Once you find the line with "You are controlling" in the data that follows, repeat it and every line after it exactly, through the line with "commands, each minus".

■ Dataset content ■

___

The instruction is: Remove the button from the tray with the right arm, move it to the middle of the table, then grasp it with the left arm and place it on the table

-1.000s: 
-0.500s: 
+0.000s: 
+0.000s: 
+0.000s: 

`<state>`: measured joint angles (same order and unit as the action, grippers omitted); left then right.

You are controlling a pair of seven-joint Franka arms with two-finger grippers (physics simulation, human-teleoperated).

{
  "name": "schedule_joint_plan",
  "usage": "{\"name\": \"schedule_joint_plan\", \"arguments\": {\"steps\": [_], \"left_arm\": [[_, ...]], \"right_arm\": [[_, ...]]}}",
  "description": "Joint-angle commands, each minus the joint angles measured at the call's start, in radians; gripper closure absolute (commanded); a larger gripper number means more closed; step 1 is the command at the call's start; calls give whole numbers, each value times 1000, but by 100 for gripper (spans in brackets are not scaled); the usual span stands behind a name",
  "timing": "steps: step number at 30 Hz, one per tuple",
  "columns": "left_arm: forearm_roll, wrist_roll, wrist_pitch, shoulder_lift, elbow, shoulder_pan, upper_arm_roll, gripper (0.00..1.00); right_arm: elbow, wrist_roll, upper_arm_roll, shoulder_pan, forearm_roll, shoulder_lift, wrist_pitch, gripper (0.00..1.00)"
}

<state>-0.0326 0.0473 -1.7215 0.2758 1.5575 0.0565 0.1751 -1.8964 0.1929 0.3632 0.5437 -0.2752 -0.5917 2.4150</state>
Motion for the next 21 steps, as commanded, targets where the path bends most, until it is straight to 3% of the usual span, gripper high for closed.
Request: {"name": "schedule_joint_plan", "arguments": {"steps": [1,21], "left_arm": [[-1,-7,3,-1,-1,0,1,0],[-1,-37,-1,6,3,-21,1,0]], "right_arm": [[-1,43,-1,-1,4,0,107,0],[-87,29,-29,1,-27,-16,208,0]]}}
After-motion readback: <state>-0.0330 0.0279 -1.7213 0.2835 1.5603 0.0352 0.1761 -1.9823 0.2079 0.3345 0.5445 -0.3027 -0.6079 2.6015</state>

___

■ Response to this exercise ■
You are controlling a pair of seven-joint Franka arms with two-finger grippers (physics simulation, human-teleoperated).

{
  "name": "schedule_joint_plan",
  "usage": "{\"name\": \"schedule_joint_plan\", \"arguments\": {\"steps\": [_], \"left_arm\": [[_, ...]], \"right_arm\": [[_, ...]]}}",
  "description": "Joint-angle commands, each minus the joint angles measured at the call's start, in radians; gripper closure absolute (commanded); a larger gripper number means more closed; step 1 is the command at the call's start; calls give whole numbers, each value times 1000, but by 100 for gripper (spans in brackets are not scaled); the usual span stands behind a name",

Nothing remains to be done in this exercise.